Я не знал, что сказать ему, вопрос казался неразрешимым.
— Позавтракай со мной, — предложил я... за десертом может быть найдем какой-нибудь выход.
И под влиянием какого-то внушения я указал ему пальцем на стену. На ней висел портрет Гамбетты и, казалось, улыбался нам, и его красивая фигура, которая... красивая фигура, которую...

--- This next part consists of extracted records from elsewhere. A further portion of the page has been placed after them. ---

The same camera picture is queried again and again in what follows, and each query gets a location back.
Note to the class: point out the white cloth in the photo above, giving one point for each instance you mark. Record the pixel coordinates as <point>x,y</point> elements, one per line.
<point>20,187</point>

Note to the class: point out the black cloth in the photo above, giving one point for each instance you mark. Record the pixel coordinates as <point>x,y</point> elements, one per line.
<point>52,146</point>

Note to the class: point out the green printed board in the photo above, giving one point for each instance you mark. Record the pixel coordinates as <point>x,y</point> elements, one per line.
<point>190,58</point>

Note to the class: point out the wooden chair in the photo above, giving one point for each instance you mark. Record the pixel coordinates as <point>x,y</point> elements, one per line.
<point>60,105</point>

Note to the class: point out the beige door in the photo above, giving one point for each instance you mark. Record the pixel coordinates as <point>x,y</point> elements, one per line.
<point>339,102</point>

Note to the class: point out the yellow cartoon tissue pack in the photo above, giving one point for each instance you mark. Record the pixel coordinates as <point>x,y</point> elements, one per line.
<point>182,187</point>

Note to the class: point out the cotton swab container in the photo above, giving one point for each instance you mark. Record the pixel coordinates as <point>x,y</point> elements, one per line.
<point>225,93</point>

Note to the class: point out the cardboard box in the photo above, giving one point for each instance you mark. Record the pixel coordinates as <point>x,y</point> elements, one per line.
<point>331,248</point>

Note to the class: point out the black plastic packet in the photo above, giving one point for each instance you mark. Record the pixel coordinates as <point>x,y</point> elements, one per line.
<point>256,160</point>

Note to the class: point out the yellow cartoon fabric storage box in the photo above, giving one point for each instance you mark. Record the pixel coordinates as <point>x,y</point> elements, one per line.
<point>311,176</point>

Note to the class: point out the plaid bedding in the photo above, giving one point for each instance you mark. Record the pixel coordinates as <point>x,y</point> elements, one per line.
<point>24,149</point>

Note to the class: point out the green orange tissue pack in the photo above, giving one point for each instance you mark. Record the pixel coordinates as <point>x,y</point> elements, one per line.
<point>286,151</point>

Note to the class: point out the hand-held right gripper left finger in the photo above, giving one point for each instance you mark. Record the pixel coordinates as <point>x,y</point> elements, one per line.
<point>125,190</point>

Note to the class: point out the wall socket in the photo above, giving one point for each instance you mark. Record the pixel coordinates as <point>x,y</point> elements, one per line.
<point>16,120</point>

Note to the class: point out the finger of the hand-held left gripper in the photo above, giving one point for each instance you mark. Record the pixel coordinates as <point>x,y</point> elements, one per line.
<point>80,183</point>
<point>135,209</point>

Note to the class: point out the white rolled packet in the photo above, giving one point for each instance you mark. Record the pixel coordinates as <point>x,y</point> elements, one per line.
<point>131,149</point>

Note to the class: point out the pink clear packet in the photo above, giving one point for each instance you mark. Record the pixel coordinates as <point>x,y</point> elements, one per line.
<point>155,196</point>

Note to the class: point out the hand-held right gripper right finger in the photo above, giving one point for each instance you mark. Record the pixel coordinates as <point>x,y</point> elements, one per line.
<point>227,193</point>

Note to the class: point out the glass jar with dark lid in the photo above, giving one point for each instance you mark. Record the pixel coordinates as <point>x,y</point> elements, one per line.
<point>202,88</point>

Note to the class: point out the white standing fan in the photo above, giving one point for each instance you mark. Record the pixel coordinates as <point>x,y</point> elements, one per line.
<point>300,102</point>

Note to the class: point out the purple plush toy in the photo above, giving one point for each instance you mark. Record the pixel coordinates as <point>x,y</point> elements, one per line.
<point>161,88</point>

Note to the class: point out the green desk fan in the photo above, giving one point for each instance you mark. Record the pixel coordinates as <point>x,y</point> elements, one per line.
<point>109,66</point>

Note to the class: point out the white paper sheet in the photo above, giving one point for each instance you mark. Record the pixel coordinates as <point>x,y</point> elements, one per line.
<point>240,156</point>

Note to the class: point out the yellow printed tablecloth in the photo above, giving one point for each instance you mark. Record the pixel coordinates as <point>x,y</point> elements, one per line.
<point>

Уронив газету на колени, Парсифаль сидел рядом со мной, охваченный, как и я, всеми этими воспоминаниями. Наконец, он глубоко вздохнул и сказал:
— Ах, да!... несмотря на все... это было хорошее время...
Парсифаль, в самом деле, славный малый...
Мы вышли вместе и около четверти часа гуляли в саду. Вдруг я на одной аллее увидела, старика, который оживленно разговаривал с грумом ресторана. Я узнал Жана-Жюля-Жозефа Лагоффена... и задрожал весь, словно меня внезапно стала бить лихорадка.
— Уйдем... сказал я Парсифалю... уйдем скорее!
— Что с тобой? — спросил он, не понимая моего страха... Опять Артон?
— Уйдем...
И я увлек его с собой в другую аллею, из которой был выход в поле...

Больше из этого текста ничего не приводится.